Suppose we have a circulant matrix S made from pseudorandom binary sequence of length $N$ consisting of $0$'s or/and $1$'s. $1$ means that we can inject something for chemical analysis and $0$ means we do not inject into an analyzer.
The duration $D$ of this sequence is $N \times\Delta t$. A single chemical analysis, after one injection, will last at least $D$ seconds and this is how the sequence is designed. However, after running plenty of injections, we will have waited for a much longer time than $D$ so that each analysis is completed.
I have a question regarding the right approach of matrix multiplication to deconvolve the signal from the instrument according to the pseudo-random binary sequence. The detector has its own data sampling rate $f_s$. The circulant matrix $S$ will have dimensions of $L \times L$. However the raw data vector from the instrument will be extensively longer due to data sampling rate. Say, if our data sampling rate is $20 \texttt{Hz}$, and $\Delta t$ was $2$s, and $L=127$, then the number of points in the vector prepared for deconvolution would be $127\times 20\times 2$. This makes the data vector, $v$, $5080$ elements long.

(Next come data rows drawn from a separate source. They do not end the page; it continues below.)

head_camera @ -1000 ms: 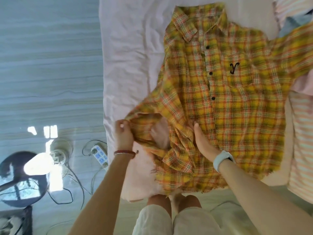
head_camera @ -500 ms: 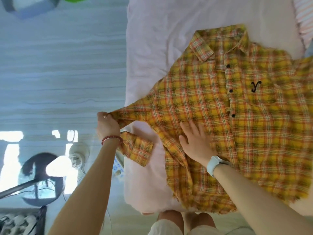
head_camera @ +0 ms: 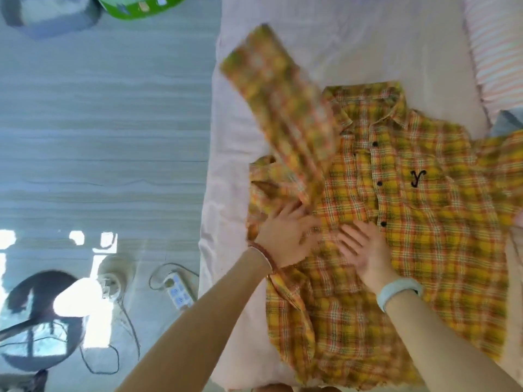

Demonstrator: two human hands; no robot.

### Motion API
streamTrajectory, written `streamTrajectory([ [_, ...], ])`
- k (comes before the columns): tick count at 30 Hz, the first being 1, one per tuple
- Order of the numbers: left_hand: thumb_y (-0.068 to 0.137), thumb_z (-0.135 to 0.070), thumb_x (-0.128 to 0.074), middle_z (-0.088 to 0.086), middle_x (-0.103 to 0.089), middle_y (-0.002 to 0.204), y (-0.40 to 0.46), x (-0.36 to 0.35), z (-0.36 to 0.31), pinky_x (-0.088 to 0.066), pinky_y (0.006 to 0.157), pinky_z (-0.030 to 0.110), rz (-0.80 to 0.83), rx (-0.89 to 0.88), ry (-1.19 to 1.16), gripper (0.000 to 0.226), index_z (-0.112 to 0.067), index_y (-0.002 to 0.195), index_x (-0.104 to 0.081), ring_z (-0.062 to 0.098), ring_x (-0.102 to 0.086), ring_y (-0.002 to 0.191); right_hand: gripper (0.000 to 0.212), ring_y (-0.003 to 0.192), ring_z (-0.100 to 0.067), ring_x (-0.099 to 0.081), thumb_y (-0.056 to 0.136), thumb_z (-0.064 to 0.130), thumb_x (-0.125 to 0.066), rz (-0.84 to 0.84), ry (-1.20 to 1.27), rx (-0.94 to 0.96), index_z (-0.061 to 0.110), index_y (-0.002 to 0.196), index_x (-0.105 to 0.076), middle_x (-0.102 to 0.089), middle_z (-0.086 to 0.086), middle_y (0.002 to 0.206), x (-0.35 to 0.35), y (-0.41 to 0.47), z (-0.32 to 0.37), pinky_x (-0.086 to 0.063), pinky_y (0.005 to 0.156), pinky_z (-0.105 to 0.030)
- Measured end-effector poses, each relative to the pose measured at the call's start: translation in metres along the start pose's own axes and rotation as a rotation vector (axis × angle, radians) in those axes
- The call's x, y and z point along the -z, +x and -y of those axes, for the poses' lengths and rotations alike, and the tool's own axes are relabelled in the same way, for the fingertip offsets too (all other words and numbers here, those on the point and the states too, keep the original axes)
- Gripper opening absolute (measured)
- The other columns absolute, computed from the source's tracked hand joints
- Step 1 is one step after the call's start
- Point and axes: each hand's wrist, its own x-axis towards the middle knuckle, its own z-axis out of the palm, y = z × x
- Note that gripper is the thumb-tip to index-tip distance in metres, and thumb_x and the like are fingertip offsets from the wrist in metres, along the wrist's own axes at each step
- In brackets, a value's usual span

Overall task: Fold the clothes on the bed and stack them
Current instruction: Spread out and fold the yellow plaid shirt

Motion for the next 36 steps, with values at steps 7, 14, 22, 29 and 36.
streamTrajectory([
  [7,0.092,-0.028,-0.046,0.003,-0.032,0.15,0.014,-0.041,0.017,-0.019,0.115,0.045,0.264,0.082,-0.03,0.026,-0.019,0.104,-0.067,0.024,-0.023,0.141,0.039,0.117,-0.027,-0.052,0.1,0.02,-0.033,-0.286,-0.066,0.083,0.01,0.138,-0.035,-0.046,-0.012,0.136,0.028,0.006,0.004,-0.036,0.101,-0.041],
  [14,0.082,-0.002,-0.052,0.02,-0.044,0.132,0.058,-0.019,0.044,-0.044,0.087,0.052,-0.356,0.403,0.165,0.044,-0.009,0.126,-0.051,0.04,-0.043,0.113,0.031,0.102,-0.021,-0.056,0.097,0.013,-0.046,-0.409,-0.06,0.156,0.004,0.126,-0.045,-0.053,-0.011,0.116,0.03,0.034,0.03,-0.047,0.084,-0.029],
  [22,0.081,0.008,-0.054,0.009,-0.045,0.118,0.074,0.004,0.075,-0.044,0.077,0.016,-0.535,0.336,-0.226,0.033,-0.006,0.108,-0.068,0.02,-0.053,0.089,0.018,0.074,-0.013,-0.047,0.094,0.028,-0.05,-0.368,0.286,0.009,0.016,0.106,-0.051,-0.05,-0.001,0.086,0.028,0.076,0.079,-0.041,0.067,-0.028],
  [29,0.081,0.002,-0.049,-0.01,-0.067,0.069,0.103,0.055,0.052,-0.048,0.061,0.016,-0.366,0.504,-0.829,0.03,-0.005,0.103,-0.068,0.01,-0.058,0.069,0.012,0.062,-0.015,-0.045,0.094,0.015,-0.045,-0.399,0.237,0.207,0.015,0.105,-0.05,-0.051,-0.003,0.079,0.045,0.065,0.116,-0.042,0.051,-0.026],
  [36,0.061,-0.071,-0.024,0.006,-0.072,0.084,0.138,0.099,0.045,-0.029,0.096,0.032,0.082,0.235,0.333,0.077,-0.028,0.106,-0.07,0.02,-0.057,0.084,0.035,0.106,-0.036,-0.045,0.042,0.044,-0.056,-0.329,0.242,0.105,0.031,0.072,-0.042,-0.045,-0.021,0.107,0.124,0.084,0.128,-0.034,0.105,-0.054],
])
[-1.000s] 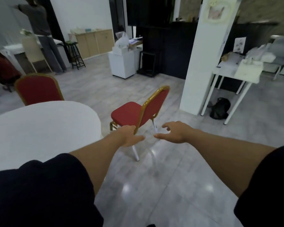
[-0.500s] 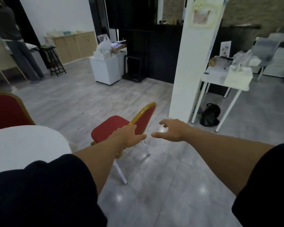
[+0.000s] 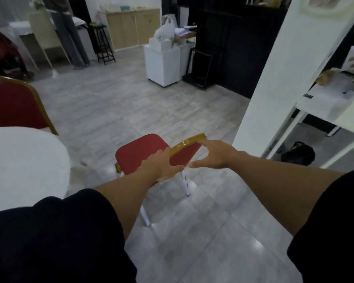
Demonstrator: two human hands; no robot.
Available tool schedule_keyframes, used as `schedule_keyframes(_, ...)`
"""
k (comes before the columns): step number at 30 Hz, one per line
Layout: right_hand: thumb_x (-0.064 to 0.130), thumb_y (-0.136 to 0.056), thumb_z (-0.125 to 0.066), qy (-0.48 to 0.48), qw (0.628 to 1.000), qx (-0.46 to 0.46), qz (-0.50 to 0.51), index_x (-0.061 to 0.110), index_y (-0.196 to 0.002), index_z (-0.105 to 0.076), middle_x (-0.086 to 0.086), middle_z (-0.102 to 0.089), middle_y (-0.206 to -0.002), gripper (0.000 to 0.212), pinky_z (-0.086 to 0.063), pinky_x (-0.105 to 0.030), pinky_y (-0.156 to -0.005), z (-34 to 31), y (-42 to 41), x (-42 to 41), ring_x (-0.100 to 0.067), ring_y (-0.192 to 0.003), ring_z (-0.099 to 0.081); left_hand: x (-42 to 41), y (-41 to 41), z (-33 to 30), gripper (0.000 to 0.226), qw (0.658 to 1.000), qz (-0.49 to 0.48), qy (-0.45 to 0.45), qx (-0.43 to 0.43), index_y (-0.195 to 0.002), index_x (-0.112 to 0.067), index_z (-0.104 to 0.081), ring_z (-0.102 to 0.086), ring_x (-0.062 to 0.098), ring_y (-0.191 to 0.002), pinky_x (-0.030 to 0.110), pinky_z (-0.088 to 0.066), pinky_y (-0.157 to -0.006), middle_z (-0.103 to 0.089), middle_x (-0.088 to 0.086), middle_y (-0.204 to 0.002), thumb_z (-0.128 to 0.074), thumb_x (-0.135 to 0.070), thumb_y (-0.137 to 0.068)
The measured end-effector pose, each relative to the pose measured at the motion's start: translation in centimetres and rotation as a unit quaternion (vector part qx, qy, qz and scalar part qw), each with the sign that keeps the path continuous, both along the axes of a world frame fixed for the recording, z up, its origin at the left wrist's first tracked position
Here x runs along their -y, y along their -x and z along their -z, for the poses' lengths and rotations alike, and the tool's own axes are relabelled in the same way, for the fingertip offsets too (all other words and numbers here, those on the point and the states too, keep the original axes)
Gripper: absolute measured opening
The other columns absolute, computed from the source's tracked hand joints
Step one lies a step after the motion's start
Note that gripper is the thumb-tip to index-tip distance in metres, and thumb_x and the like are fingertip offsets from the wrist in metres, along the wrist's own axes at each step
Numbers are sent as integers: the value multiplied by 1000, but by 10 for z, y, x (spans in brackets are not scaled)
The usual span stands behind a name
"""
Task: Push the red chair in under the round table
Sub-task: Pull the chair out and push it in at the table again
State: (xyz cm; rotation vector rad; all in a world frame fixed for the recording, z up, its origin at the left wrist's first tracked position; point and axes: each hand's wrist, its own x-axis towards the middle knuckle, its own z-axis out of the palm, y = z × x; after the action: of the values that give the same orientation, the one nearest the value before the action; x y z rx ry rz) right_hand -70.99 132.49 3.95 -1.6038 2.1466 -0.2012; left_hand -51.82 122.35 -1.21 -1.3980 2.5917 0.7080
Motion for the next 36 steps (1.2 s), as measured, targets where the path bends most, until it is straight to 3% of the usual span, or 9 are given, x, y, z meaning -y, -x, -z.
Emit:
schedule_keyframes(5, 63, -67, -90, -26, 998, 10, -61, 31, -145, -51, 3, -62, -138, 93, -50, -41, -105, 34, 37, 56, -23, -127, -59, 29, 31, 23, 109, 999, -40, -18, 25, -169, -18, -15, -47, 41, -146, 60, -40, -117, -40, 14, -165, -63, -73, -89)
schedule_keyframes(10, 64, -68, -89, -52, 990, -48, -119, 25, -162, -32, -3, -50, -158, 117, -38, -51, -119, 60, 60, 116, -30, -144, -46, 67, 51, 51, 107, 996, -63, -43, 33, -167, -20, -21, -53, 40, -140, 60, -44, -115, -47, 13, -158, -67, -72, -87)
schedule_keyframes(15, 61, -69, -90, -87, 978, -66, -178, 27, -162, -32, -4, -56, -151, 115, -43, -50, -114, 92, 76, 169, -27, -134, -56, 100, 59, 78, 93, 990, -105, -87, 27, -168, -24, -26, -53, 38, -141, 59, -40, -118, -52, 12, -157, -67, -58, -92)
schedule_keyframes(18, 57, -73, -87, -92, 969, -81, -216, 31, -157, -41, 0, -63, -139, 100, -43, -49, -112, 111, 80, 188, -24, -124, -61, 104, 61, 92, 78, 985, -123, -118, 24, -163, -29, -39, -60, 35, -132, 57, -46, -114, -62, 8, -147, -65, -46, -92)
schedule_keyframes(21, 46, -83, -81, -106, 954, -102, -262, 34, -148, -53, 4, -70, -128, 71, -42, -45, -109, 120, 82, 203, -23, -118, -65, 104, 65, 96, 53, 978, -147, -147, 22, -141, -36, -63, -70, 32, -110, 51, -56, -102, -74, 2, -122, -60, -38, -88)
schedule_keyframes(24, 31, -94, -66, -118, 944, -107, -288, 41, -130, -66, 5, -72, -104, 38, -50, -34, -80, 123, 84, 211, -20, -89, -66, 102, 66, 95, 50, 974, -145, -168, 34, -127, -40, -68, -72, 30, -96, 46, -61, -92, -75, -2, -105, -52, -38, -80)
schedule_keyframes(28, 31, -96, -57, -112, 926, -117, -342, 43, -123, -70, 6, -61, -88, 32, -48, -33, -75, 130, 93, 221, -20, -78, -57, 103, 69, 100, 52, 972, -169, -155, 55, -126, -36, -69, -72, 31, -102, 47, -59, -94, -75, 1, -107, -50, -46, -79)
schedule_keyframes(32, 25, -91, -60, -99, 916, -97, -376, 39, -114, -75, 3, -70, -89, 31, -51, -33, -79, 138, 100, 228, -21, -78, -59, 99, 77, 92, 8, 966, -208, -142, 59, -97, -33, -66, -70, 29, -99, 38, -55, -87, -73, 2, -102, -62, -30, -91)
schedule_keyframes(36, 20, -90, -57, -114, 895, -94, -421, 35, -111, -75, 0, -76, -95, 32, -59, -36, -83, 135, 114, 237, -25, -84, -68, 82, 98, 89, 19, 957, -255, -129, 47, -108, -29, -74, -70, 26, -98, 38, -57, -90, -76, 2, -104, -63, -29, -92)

The simple deconvolution equation would be $$\text {Recovered signal} = S^{-1} v$$
What is the logical way to make the matrix multiplication compatible, by reshaping either $S$ or $v$ with $V$ to allow deconvolution? Downsampling $v$ to $127$ data points will cause a significant loss of data, although it is done by some researchers in older papers.
Alternatively, some convert the vector $v$ into a 127 row matrix, $M$ so that multiplication becomes compatible, and place the remaining data in the columns of $M$.
What is the mathematical basis of doing so?